# Collection entries
*****

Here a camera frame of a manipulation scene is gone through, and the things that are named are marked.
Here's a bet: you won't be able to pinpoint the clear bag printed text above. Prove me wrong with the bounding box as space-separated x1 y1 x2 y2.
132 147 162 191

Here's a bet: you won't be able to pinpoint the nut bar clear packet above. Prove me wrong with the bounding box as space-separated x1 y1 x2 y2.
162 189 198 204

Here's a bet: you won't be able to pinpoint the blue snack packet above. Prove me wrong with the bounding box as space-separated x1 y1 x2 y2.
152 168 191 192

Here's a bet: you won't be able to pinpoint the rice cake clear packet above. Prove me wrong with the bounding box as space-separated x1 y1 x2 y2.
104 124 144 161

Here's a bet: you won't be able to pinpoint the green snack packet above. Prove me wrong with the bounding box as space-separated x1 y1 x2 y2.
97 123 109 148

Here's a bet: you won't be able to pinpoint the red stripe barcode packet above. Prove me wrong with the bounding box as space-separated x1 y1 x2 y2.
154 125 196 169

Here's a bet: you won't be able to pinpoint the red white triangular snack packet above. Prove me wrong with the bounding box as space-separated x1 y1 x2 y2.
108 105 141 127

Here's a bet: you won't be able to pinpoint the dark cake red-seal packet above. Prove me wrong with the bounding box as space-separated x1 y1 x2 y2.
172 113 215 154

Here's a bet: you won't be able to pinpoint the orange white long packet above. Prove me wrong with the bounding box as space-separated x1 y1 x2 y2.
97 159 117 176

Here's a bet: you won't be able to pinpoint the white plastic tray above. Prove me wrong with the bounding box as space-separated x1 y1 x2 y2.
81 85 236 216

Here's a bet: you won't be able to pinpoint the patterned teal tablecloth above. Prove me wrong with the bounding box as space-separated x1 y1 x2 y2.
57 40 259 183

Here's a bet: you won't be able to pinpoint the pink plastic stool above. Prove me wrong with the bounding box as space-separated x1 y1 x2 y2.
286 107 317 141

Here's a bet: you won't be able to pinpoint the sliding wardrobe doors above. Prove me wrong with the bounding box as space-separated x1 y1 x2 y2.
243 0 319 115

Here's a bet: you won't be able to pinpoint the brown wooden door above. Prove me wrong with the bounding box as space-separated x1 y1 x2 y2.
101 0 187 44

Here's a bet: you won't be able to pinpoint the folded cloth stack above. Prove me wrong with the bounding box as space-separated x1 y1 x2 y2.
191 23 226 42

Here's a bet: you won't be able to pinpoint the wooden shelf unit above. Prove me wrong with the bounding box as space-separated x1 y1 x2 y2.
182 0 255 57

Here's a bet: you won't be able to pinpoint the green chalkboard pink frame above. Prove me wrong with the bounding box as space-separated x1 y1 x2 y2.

*****

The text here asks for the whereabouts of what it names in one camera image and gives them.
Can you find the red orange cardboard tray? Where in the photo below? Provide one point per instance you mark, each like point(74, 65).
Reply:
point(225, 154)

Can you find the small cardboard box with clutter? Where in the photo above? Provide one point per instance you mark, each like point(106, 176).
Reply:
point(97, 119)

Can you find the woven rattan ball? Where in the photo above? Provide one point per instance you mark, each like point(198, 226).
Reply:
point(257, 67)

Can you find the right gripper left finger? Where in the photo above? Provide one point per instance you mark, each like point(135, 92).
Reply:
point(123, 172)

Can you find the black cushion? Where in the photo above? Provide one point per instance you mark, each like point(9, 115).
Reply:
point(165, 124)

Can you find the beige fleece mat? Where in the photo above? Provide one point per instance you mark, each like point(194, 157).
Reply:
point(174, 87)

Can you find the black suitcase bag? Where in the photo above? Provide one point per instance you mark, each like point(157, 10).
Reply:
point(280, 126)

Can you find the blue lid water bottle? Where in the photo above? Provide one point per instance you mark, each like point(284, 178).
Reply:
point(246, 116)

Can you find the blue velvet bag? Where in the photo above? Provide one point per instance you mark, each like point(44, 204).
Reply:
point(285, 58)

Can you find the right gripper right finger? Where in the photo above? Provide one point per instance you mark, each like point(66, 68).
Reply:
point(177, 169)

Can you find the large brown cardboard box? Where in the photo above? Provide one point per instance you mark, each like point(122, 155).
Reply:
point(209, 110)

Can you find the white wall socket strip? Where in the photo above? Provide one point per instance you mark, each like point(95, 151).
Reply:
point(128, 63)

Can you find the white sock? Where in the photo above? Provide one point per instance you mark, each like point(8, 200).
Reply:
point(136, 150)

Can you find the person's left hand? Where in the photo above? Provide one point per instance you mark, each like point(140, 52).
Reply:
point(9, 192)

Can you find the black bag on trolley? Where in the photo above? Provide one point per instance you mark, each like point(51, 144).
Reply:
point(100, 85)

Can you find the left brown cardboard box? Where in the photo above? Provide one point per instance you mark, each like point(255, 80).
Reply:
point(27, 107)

*****

# Aim of the task
Check each line of the data above for the word "right" and copy the ones where it is found.

# Output of the task
Can you find the right gripper left finger? Where in the photo above? Provide one point per instance you mark, each like point(135, 92).
Can you find the right gripper right finger? Where in the photo above? Provide one point per instance you mark, each like point(66, 68).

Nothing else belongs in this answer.